Absolutely! If you’re one of those people who eat all the noodles out of your soup and leave a big bowl of broth behind, then chicken noodle casserole is for you.
This rich creamy casserole gives you all the best parts of chicken soup without the soup. You can also turn it into a cheesy chicken noodle casserole for an extra savory flavor twist.
Can I Add Pasta?
If you like pasta in your chicken casserole, then you’ll love chicken tetrazzini casserole. It’s almost like a creamy cheesy spaghetti with mushrooms.
All those delicate herbs add a massive flavor overhaul to this creamy concoction. You can also crush that craving for the slightly sweet marinara sauce with garlic undertones by making chicken spaghetti casserole.
Can I Turn This Into An Enchilada Recipe?
I am a sucker for good Mexican food and cheesy chicken enchiladas certainly do the trick! This is a simple recipe with rich vibrant flavors that will take you South of the border until it’s time to recover with an afternoon siesta.
Crazy casserole fans can turn this into a full-bodied chicken enchilada casserole that is equally as tasty and hard to resist.
Chicken casserole recipes are the cornerstone of the casserole world. They make wholesome family dinners, fantastic potluck dishes, and convenient crowd-pleasers.
The best part is that these casserole recipes are so versatile, there is almost always something for everyone. You can make them from scratch or use up some of those leftovers in the fridge!

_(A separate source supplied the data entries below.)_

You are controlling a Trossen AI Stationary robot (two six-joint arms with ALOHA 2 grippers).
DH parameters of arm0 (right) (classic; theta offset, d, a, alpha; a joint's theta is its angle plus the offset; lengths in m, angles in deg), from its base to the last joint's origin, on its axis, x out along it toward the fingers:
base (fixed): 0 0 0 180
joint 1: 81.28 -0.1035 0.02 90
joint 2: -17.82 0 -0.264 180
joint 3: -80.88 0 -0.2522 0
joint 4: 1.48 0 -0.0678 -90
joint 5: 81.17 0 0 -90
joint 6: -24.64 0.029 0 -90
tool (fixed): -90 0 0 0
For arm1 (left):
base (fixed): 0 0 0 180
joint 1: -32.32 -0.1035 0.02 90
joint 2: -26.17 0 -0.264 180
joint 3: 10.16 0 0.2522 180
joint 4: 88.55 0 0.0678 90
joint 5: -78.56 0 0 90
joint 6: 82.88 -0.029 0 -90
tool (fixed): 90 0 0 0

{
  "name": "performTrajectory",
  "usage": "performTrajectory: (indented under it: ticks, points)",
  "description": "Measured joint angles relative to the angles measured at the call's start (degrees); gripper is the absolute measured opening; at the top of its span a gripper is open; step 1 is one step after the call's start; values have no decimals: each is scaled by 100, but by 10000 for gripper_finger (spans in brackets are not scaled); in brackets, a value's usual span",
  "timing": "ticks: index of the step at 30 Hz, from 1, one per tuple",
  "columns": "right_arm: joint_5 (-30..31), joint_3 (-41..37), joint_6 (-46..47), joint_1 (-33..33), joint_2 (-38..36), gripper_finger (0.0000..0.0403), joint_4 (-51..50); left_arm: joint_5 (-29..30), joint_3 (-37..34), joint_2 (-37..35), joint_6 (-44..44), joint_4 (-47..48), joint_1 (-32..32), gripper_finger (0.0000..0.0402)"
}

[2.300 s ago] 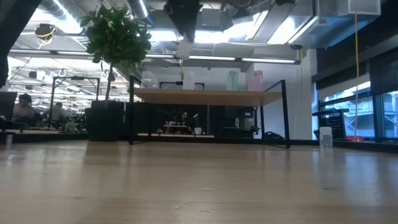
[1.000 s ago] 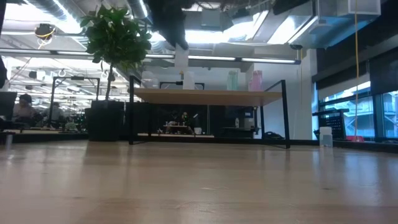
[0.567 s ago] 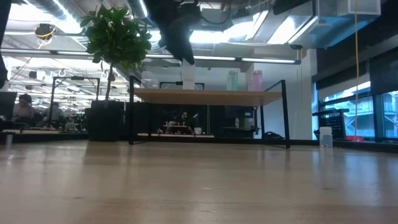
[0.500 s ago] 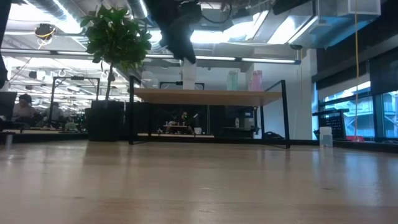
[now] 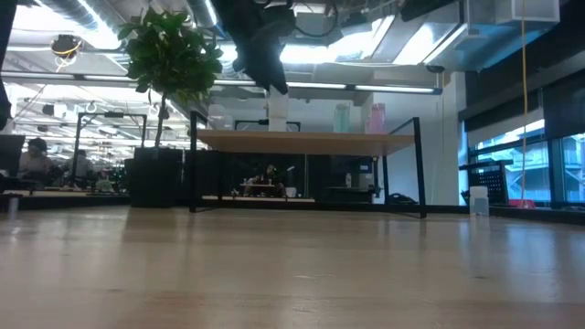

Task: Pick and place medicine bottles onto shelf by color
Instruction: Put the white pill bottle on the shelf aligned with the other white pill bottles

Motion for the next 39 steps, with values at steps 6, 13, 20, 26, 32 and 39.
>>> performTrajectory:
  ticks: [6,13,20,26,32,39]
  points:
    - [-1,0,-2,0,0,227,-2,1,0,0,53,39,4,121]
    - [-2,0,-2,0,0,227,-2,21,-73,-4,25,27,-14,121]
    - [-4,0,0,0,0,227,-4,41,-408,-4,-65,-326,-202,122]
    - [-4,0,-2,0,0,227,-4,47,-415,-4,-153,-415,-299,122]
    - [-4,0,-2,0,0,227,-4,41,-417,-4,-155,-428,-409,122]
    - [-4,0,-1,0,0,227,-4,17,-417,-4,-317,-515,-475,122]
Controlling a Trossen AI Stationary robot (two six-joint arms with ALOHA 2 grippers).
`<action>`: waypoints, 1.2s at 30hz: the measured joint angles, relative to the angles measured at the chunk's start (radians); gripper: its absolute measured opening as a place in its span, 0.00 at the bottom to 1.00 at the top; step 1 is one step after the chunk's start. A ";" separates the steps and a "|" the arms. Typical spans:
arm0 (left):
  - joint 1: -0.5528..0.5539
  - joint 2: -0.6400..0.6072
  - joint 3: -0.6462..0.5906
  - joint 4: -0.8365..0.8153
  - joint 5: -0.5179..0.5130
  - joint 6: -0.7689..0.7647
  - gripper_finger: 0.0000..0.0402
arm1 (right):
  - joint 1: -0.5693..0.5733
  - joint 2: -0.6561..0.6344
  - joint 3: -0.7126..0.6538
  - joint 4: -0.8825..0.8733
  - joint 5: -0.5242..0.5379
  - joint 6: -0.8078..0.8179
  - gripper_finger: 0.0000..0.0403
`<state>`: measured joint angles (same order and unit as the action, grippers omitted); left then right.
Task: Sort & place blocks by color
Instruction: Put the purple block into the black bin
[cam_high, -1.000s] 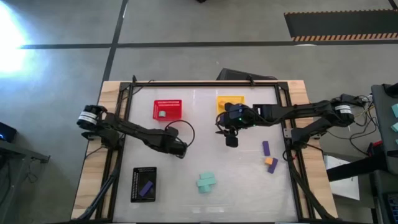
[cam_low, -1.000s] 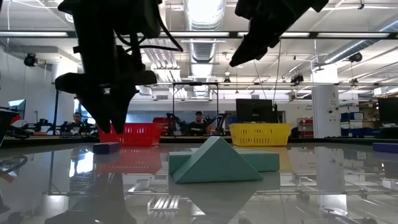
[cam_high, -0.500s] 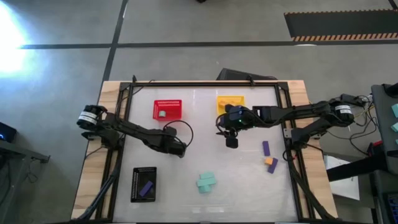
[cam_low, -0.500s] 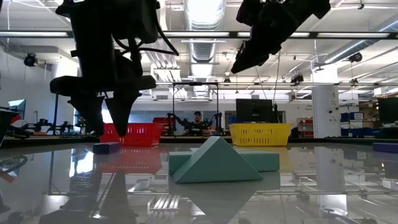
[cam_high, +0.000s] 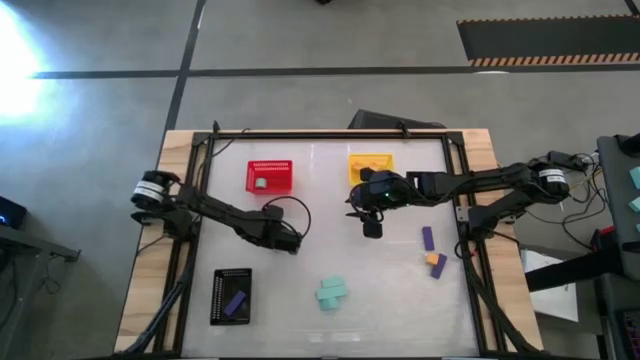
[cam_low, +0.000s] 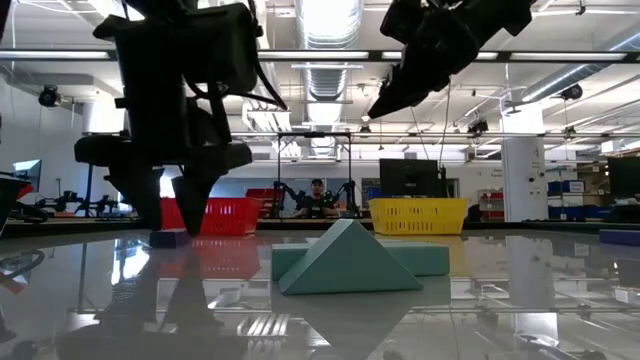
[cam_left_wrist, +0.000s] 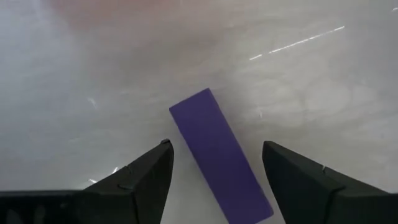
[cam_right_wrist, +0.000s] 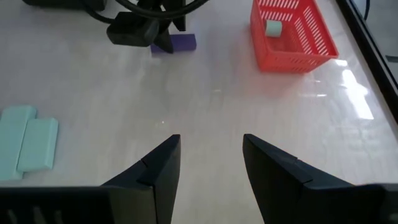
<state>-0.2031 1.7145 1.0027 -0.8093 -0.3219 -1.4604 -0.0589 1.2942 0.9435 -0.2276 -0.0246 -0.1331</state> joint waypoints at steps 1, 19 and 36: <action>0.000 0.002 0.000 -0.002 0.002 0.000 0.57 | 0.000 0.000 -0.001 0.000 0.000 -0.001 0.41; 0.000 0.001 -0.018 0.016 0.004 -0.002 0.57 | 0.000 0.000 -0.011 0.001 0.000 0.002 0.40; 0.001 -0.001 -0.050 0.102 -0.017 -0.003 0.34 | 0.000 0.000 -0.015 0.000 0.000 0.000 0.37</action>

Here are some of my favorite chicken casserole recipes for you to try.
- Chicken Broccoli Rice Casserole
- No Peek Chicken
- Chicken Divan
- Chicken Shepherd’s Pie
- Chicken Taco Casserole
Chicken Stuffing Casserole
- 1 (6-ounce) package STOVE TOP Stuffing Mix for Chicken
- 2 (10-ounce) packages frozen chopped broccoli thawed and drained
- 2 cans condensed cream of chicken soup
- 1 1/2 cups sour cream
- 1/2 cup white wine
- 1 tablespoon fresh lemon juice
- 2 teaspoons Worcestershire sauce
- 1/2 teaspoon dried thyme
- 1 teaspoon dried poultry seasoning
- 1/4 teaspoon salt
- 1/2 teaspoon black pepper
- 3 cups rotisserie chicken cubed or shredded
- Preheat oven to 350 degrees. Spray a 9X13 inch baking dish with nonstick cooking spray.
- Prepare stuffing according to package directions using the ingredients per the package (I didn't list them in the ingredient list above). Set aside.
- In a large bowl, combine soup, sour cream, wine, lemon juice, Worcestershire sauce, thyme, poultry seasoning, salt, and black pepper and mix until combined. Gently mix in chicken and broccoli until all ingredients are evenly coated in the sauce. Pour mixture into prepared baking dish. Evenly top chicken mixture with prepared stuffing.
- Bake uncovered in preheated oven for 25-30 minutes or until casserole is heated through and bubbly.